» **Dataset section**:

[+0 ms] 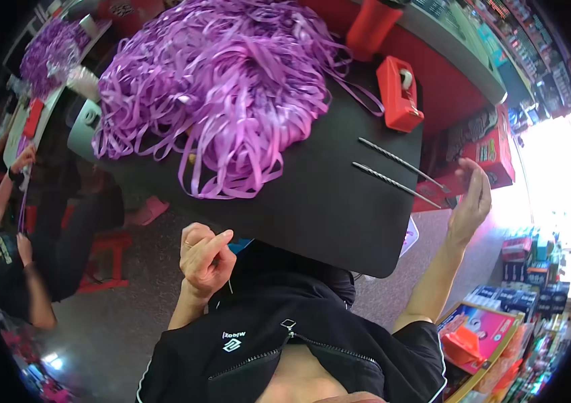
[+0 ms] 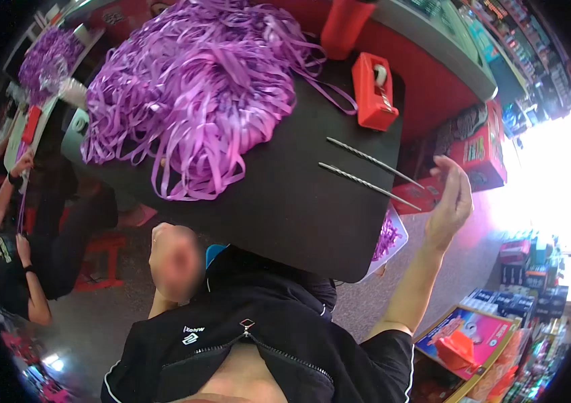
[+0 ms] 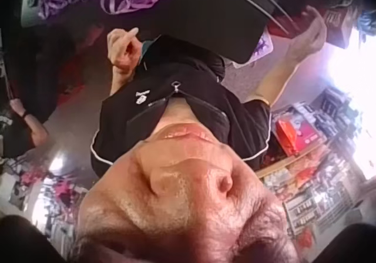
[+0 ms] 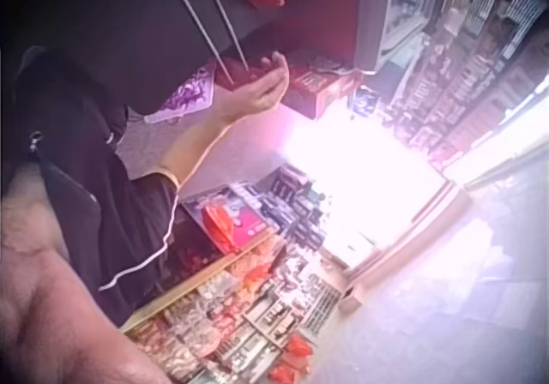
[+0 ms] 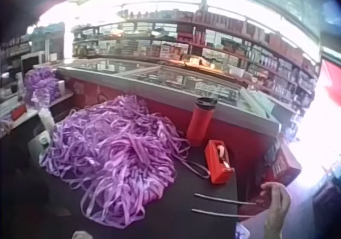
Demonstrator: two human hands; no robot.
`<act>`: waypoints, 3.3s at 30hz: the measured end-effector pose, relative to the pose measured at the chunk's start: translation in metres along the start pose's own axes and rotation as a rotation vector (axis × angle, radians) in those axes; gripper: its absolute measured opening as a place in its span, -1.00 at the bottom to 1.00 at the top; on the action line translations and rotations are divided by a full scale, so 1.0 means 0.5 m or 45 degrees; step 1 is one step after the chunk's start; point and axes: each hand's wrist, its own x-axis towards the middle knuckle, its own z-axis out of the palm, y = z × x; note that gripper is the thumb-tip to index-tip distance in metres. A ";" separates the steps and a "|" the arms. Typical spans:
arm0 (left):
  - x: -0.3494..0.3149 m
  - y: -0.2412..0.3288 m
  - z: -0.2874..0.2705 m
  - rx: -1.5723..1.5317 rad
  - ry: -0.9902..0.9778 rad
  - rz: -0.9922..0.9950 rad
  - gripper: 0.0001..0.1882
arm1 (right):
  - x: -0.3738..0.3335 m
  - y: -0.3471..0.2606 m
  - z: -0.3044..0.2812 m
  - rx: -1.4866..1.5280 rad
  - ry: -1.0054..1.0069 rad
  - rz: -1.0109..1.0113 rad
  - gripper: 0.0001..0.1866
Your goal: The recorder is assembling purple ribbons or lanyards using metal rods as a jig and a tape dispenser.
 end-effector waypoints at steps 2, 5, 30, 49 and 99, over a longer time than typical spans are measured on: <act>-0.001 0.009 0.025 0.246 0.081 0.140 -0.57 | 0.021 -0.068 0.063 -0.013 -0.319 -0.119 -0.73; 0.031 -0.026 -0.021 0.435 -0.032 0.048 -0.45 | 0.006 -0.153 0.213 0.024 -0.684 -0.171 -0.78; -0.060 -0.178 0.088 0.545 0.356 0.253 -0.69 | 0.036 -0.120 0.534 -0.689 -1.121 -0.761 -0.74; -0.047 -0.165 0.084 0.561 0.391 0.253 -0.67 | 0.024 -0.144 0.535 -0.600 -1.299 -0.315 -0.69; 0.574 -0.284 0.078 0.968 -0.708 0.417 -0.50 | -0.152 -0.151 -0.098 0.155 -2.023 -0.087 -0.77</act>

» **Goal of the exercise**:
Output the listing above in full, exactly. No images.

» **Completed exercise**:
[+0 ms] 
[+0 ms] 
[+0 ms] 
[+0 ms] 
[+0 ms] 
Demonstrator: two human hands; no robot.
`<act>`: waypoints, 3.3s at 30hz: the measured end-effector pose, relative to the pose measured at the chunk's start: translation in metres along the start pose's own axes and rotation as a rotation vector (axis × angle, radians) in those axes; gripper: its absolute measured opening as a place in its span, -1.00 at the bottom to 1.00 at the top; on the action line translations and rotations are divided by a full scale, so 1.0 means 0.5 m or 45 degrees; step 1 is one step after the chunk's start; point and axes: each hand's wrist, its own x-axis towards the middle knuckle, its own z-axis out of the palm, y = z × x; note that gripper is the thumb-tip to index-tip distance in metres. A ";" separates the steps and a "|" the arms. Typical spans:
arm0 (left):
  - x: -0.3494..0.3149 m
  - y: -0.2412..0.3288 m
  - z: -0.2874..0.2705 m
  - rx: -1.5723..1.5317 rad
  - ry: -0.9902..0.9778 rad
  - rz: -0.9922..0.9950 rad
  - gripper: 0.0001..0.1882
arm1 (right):
  - x: -0.3738..0.3335 m
  - y: -0.3471..0.2606 m
  - z: -0.3044..0.2812 m
  - rx: -1.4866..1.5280 rad
  - ry: -1.0054..1.0069 rad
  - rz: -1.0109..1.0113 rad
  - gripper: 0.0001..0.1866
Your goal: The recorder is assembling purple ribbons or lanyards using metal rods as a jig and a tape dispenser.
 end-effector waypoints at steps 2, 5, 30, 49 and 99, over a longer time than typical spans are measured on: <act>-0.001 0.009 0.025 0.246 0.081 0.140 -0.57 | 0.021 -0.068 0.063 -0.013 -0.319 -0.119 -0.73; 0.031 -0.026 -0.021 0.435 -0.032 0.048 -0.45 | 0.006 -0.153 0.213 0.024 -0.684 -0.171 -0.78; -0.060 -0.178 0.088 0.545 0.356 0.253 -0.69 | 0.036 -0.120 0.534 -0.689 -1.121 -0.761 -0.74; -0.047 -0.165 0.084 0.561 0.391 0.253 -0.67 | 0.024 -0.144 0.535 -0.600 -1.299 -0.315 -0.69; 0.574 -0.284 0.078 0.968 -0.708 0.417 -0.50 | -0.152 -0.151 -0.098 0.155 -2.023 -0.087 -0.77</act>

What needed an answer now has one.